Dating websites and apps are filled with bot accounts, so you need to be careful. Some are obvious, like Nick’s girlfriend, but others are more advanced. And, yes, sometimes a real person is on the other end of the conversation. If you’re dealing with a con artist, brace yourself. They can create compelling backstories with full-fledged identities. They might also use attractive photos of models to lure you in. That’s what happened in a romance scam reported by Bob Segall with WTHR. He talked with a 70-year-old widow who spent two months talking with a con artist named “Richard.” The scammer was after cash, as many of them are. 

According to the Federal Trade Commission, Americans reported losing $143 million to romance scams in 2018. The median reported loss was $2,600, and for people over 70, it was $10,000. Online dating isn’t just for young people. More and more seniors are looking for love via dating websites and apps, creating an even bigger pool of potential victims. 


Spotting Scams

So how can you spot a scam? Here are some great tips provided by the Better Business Bureau

  • Too hot to be true. Scammers offer up good-looking photos and tales of financial success. Be honest with yourself about who would be genuinely interested. If they seem “too perfect,” your alarm bells should ring.
  • In a hurry to get off the site. Catfishers will try very quickly to get you to move to communicating through email, messenger, or phone.
  • Moving fast. A catfisher will begin speaking of a future together and tell you they love you quickly. They often say they’ve never felt this way before.
  • Talk about trust. Catfishers will start manipulating you with talk about trust and how important it is. This will often be a first step to asking you for money.
  • Don’t want to meet. Be wary of someone who always has an excuse to postpone meeting because they say they are traveling or live overseas or are in the military.
  • Suspect language. If the person you are communicating with claims to be from your home town but has poor spelling or grammar, uses overly flowery language, or uses phrases that don’t make sense, that’s a red flag. 
  • Hard luck stories. Before moving on to asking you for money, the scammer may hint at financial troubles like heat being cut off or a stolen car or a sick relative, or they may share a sad story from their past (death of parents or spouse, etc.).

Many of these examples are included in a video created by the Federal Trade Commission.
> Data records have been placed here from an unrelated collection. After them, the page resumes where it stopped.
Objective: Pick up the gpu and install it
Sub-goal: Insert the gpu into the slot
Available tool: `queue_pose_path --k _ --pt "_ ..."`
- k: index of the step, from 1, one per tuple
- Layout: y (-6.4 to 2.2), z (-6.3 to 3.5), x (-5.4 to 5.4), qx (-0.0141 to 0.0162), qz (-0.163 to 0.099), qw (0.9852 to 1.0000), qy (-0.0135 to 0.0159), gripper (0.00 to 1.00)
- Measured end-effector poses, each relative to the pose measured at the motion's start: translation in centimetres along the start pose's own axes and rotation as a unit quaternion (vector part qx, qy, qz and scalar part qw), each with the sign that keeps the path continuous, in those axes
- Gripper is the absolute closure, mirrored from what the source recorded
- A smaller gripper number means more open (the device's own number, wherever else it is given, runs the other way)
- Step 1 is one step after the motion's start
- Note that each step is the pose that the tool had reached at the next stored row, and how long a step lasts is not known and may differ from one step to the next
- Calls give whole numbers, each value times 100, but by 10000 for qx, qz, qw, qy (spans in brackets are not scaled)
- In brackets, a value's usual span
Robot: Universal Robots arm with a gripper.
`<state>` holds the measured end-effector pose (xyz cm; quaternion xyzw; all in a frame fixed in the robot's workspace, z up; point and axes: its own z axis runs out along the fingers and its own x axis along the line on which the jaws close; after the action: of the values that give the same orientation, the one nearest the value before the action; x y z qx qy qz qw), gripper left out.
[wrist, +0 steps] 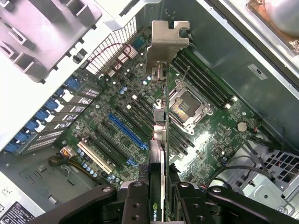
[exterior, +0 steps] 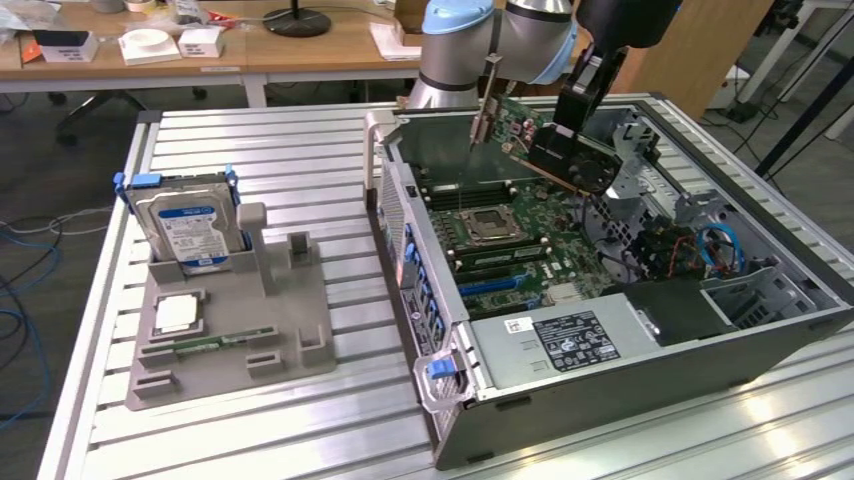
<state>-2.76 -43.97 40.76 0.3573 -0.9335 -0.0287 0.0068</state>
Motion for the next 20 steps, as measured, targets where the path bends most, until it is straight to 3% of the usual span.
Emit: queue_pose_path --k 20 --pt "0 0 0 -3 -104 9999 4 74"
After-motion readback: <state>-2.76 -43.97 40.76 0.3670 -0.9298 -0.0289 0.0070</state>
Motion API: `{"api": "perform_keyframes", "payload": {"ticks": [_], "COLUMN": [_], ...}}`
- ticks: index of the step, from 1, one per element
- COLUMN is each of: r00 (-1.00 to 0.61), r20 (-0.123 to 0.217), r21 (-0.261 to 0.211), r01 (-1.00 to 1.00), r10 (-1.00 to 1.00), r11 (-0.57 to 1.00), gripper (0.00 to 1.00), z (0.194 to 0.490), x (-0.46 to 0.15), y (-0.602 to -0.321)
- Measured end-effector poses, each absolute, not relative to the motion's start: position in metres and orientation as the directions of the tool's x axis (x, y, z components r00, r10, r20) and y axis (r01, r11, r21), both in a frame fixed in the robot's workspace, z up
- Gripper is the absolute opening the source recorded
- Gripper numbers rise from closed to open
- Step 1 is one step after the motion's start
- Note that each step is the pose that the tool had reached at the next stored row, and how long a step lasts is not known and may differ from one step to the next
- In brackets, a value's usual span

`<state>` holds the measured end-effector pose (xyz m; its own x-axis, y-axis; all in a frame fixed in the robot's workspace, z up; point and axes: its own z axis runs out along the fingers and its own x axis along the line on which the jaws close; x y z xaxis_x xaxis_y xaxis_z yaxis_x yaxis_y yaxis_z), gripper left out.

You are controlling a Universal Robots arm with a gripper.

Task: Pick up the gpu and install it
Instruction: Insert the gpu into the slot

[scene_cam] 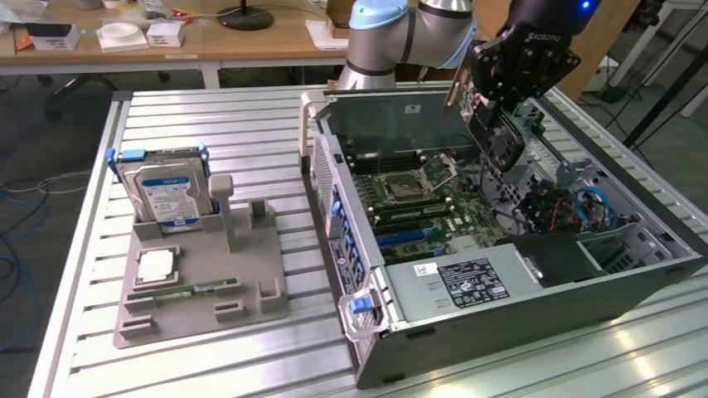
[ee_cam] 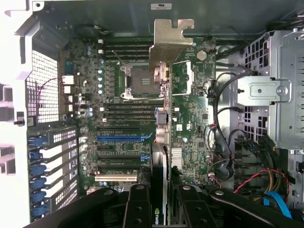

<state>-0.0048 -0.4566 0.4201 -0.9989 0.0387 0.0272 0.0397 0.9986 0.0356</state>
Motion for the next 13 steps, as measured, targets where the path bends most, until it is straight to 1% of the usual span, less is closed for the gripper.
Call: {"api": "perform_keyframes", "payload": {"ticks": [13], "r00": [-0.999], "r20": [0.027], "r21": [0.036], "r01": [0.028], "r10": [0.027], "r11": [0.999], "gripper": [0.26], "z": [0.4201], "x": [-0.0048], "y": [-0.4566]}}
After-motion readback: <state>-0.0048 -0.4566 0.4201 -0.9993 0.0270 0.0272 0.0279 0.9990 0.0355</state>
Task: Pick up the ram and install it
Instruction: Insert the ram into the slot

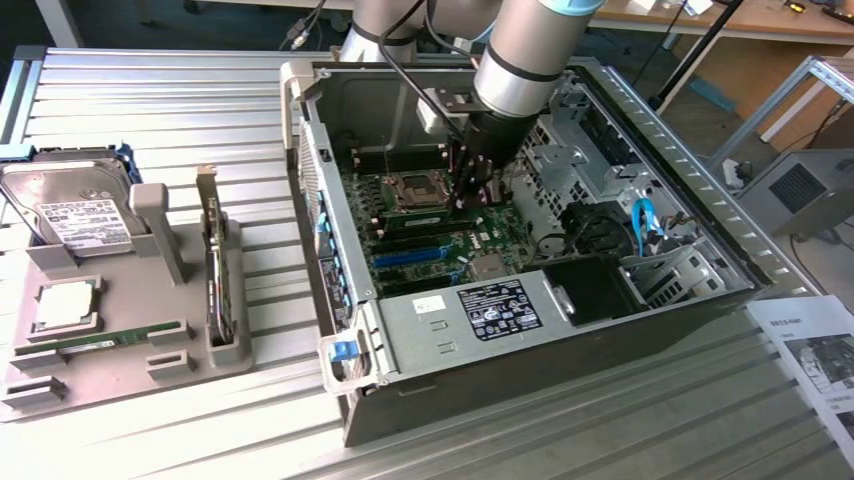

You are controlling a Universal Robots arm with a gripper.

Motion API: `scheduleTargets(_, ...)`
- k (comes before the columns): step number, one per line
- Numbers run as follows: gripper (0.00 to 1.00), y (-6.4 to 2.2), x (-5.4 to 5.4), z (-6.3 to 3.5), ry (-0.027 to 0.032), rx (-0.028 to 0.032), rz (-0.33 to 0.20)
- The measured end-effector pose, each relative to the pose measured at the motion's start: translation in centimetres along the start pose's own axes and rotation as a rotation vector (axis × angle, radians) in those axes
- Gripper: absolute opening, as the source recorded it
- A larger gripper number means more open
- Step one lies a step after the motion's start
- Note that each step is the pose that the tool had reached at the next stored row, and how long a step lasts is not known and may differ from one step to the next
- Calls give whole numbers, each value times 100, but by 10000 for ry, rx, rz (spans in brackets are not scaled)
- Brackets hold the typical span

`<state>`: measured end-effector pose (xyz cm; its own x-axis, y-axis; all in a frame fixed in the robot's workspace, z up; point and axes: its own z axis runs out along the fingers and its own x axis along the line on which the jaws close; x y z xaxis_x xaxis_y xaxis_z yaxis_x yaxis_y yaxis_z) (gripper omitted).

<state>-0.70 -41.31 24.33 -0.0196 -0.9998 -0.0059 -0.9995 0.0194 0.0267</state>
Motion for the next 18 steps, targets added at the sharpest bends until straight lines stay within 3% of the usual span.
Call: scheduleTargets(18, 12, 0, -8, 23, 3, -1, 0)
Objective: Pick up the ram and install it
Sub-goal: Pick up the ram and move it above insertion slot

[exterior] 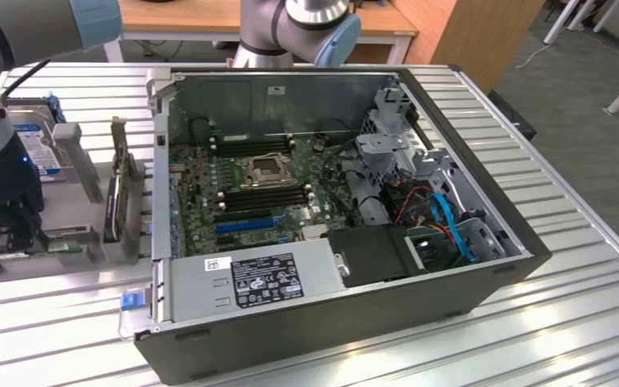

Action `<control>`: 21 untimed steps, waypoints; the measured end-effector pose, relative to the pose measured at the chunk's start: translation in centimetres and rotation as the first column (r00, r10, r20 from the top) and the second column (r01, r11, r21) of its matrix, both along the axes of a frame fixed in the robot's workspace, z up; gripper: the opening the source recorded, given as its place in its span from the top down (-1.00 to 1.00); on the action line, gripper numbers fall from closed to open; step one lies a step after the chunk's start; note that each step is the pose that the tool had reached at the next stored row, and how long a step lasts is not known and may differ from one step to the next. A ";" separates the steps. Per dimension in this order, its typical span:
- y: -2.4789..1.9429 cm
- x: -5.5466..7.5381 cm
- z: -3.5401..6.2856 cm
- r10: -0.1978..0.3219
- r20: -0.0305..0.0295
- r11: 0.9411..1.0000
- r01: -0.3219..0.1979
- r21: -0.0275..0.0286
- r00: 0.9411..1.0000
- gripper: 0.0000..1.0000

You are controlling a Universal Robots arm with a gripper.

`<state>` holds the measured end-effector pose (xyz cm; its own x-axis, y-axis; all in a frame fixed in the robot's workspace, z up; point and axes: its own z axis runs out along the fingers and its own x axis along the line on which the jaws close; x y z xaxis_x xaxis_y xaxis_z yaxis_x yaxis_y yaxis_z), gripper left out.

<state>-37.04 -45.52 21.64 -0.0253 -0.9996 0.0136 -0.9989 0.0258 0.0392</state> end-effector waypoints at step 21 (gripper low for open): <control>0.00 0.0 5.62 0.000 0.000 1.000 0.000 0.000 1.000 0.76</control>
<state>-37.02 -45.52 27.26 -0.0253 -0.9996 0.0137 -0.9989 0.0258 0.0392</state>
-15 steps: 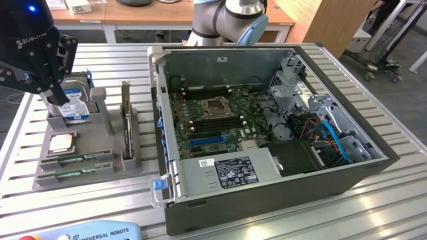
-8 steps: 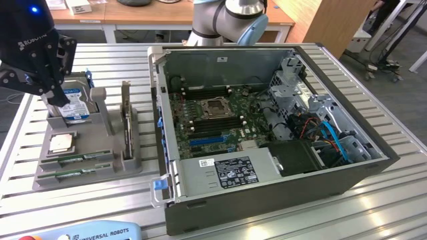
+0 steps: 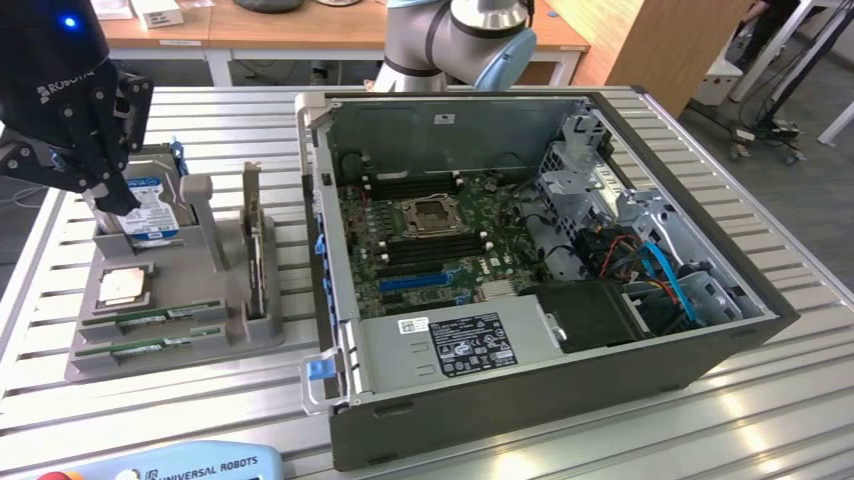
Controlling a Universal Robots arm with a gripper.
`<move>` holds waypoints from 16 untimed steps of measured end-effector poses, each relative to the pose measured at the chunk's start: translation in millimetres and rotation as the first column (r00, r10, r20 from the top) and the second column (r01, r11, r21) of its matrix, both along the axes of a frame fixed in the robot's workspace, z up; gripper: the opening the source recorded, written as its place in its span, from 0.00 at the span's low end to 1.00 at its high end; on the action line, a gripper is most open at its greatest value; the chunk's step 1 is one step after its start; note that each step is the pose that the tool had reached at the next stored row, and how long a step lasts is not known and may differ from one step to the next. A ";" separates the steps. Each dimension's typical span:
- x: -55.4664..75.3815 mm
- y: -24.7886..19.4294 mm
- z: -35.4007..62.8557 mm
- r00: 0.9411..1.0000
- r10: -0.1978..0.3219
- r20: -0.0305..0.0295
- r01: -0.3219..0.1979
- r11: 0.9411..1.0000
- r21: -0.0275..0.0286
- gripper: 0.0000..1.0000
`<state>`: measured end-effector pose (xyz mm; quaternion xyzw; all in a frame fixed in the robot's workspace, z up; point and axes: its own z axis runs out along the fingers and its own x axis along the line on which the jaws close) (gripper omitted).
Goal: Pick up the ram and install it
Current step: 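Pick up the ram and move it above insertion slot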
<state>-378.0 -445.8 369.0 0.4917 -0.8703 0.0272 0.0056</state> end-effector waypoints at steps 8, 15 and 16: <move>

The Federal Trade Commission provides some additional information about the types of requests that romance scammers often make

  • Pay for a plane ticket or other travel expenses
  • Pay for surgery or other medical expenses
  • Pay customs fees to retrieve something
  • Pay off gambling debts
  • Pay for a visa or other official travel documents

The scammers often ask you to wire the money or purchase prepaid cards from MoneyPak, Amazon, Google Play, iTunes, or Steam. 


Protect Yourself

There are ways to protect yourself from romance scams. The Better Business Bureau provides more tips: 

  • Never send money or personal information that can be used for identity theft to someone you’ve never met in person. Never give someone your credit card information to book a ticket to visit you. Cut off contact if someone starts asking you for information like credit card, bank, or government ID numbers.
  • Ask specific questions about details provided in a profile. A scammer may stumble over remembering details or making a story fit. 
  • Do your research. Many scammers steal photos from the web to use in their profiles. You can do a reverse image lookup using a website like tineye.com or images.google.com to see if the photos on the profile are stolen from somewhere else. You can also search online for a profile name, email, or phone number to see what add up and what doesn’t. 

So, yeah, “Love Hurts,” and scammers certainly “give love a bad name.” I’d use more lyrics and song titles as puns, but I think you get the idea. Stay safe in this season of love and romance. Protect your heart. Protect your identity. Protect your bank account.